Problem to solve: Below is some material. Set down exactly the line where "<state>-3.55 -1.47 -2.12" appears and all lines after it, and stop at the last line.

Data extract:
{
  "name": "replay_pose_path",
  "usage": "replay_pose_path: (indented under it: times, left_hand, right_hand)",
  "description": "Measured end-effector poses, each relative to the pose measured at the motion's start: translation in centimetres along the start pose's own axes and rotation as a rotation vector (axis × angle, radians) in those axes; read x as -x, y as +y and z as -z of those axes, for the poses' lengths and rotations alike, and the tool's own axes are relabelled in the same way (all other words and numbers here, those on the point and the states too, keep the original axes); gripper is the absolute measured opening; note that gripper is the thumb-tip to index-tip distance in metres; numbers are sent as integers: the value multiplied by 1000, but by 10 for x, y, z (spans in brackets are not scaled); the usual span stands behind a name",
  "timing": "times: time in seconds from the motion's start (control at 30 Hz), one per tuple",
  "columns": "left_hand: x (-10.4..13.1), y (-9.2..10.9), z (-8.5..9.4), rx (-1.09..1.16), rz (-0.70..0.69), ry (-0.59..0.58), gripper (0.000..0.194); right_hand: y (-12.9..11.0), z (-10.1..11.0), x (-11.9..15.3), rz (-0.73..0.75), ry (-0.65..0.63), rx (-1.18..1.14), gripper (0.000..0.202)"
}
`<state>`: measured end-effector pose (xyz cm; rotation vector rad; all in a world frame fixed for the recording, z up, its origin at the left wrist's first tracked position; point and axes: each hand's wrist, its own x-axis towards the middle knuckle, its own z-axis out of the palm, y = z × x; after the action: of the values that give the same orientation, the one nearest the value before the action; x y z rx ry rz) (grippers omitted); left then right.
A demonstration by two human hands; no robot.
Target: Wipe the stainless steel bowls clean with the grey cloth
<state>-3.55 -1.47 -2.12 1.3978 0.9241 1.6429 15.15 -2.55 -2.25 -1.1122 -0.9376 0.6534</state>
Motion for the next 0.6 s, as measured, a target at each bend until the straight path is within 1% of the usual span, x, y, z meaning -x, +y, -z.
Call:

Response area:
<state>-3.55 -1.47 -2.12 1.3978 0.9241 1.6429 15.15 -2.55 -2.25 -1.1122 -0.9376 0.6534</state>
Motion for the next 0.6 s, as measured, a target at each bend until the straight path is within 1% of the usual span, x, y, z meaning -x, +y, -z.
Call:

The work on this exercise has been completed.